**Instructions for the task:** The answer should hold only the line with "Give the outline of the left" and each line after it through the last line of the material, exactly.
--- START ---
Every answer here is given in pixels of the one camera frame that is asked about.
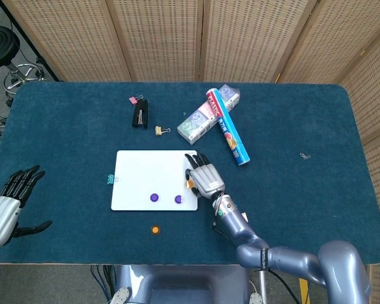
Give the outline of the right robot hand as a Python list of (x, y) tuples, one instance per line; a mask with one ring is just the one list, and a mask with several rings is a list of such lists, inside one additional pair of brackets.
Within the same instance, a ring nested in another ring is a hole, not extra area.
[(186, 169), (185, 178), (192, 180), (191, 191), (197, 197), (216, 200), (225, 191), (225, 183), (215, 166), (203, 153), (185, 154), (191, 168)]

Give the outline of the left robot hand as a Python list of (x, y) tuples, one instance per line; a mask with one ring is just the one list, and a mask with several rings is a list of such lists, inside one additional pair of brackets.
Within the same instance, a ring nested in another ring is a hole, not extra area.
[(19, 227), (18, 219), (37, 182), (45, 171), (35, 165), (13, 173), (0, 191), (0, 247), (13, 238), (20, 238), (45, 231), (53, 223), (47, 220), (33, 227)]
--- END ---
**Output below:**
Give the outline of the left robot hand as a Python list of (x, y) tuples, one instance per line; a mask with one ring is just the one list, and a mask with several rings is a list of such lists, inside one additional pair of brackets.
Within the same instance, a ring nested in another ring is a hole, not extra area.
[(19, 227), (18, 219), (37, 182), (45, 171), (35, 165), (13, 173), (0, 191), (0, 247), (13, 238), (20, 238), (45, 231), (53, 223), (47, 220), (33, 227)]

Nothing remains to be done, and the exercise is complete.